The ozone adding amount is determined according to the water quantity, the water quality or the actual working condition, and the volume ratio of the ozone in the general gas-liquid mixed water to the wastewater is controlled to be (20-100) g:1L.
The gas-water mixed solution is sent into the reactor cylinder through the rotary releaser at the flow rate of 50-1000L/h.
Along with the increase of the ozone addition amount, the chromaticity of the wastewater and the removal of organic matters are also increased, but the ozone addition amount is further increased, and the insufficient gas-liquid mixing is caused by the increase of the gas amount, so that the dissolution of ozone is limited. The ozone concentration is improved, so that the equilibrium concentration of ozone in water can be improved, and the decoloring efficiency is obviously improved.

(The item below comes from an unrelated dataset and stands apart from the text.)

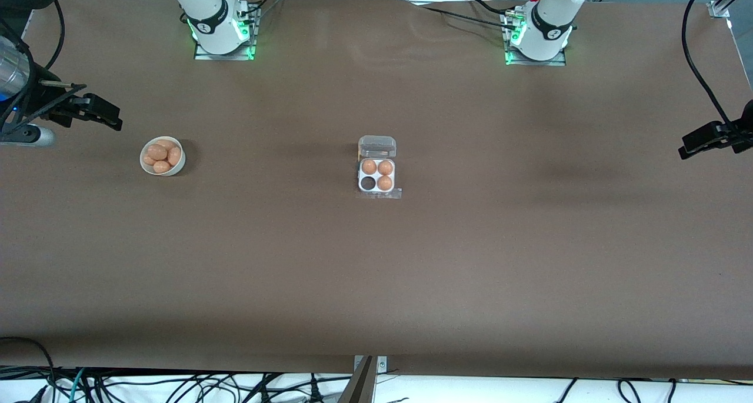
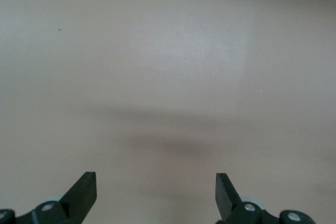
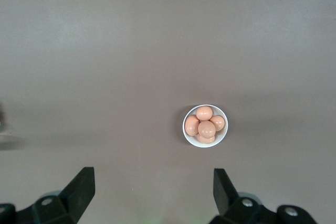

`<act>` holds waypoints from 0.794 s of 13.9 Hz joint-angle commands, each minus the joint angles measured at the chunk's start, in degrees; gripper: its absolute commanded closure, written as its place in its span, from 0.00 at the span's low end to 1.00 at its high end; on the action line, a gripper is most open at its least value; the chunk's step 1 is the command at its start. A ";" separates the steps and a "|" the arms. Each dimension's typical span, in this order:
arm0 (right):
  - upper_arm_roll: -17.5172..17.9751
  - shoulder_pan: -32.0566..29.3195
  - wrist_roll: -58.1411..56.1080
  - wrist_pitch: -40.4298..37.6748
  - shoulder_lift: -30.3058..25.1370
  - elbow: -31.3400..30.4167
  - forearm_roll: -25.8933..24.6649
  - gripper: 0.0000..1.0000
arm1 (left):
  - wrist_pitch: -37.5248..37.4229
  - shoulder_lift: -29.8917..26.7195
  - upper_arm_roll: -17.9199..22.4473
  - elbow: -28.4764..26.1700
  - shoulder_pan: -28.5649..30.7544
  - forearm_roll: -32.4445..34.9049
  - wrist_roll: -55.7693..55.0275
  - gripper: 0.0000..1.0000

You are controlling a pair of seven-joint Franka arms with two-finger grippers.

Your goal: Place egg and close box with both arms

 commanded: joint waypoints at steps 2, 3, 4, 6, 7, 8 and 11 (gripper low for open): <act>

According to the invention, ozone and wastewater are fully mixed by adopting a gas-liquid mixing pump, the wastewater and ozone nano bubbles are released by a rotatable ozone water releaser, the release nozzle faces a plane where the rotary releaser is positioned at a certain angle, under the action of recoil force, the rotary releaser automatically rotates, the nano ozone bubbles slowly float up to enter an ultraviolet region in a spiral rising track due to hydraulic disturbance generated by rotation, so that the hydraulic retention time of the ozone is prolonged, the wastewater and the ozone enter the ultraviolet region, free radical oxidation occurs under the catalysis of ultraviolet irradiation, and then enter an ultrasonic region, and two oxidation mechanisms exist in the region: (1) ozone is decomposed under the ultrasonic action and releases oxygen free radicals to generate oxidation; (2) under the cavitation of ultrasonic wave, a plurality of microbubbles are generated, and high heat is generated at the moment of breaking the microbubbles, so that the water molecules generate hydroxyl free radicals to generate oxidation, and the degradation of organic matters is enhanced. Finally, the wastewater and the unused ozone enter a modified carbon black catalytic oxidation zone, and under the adsorption of the modified carbon black, the low-concentration organic matters are enriched and then oxidized by hydroxyl free radicals, so that the reaction rate is improved. Finally the waste water is discharged through the overflow weir. The mutual synergistic effect among all the processing links can raise the reaction rate.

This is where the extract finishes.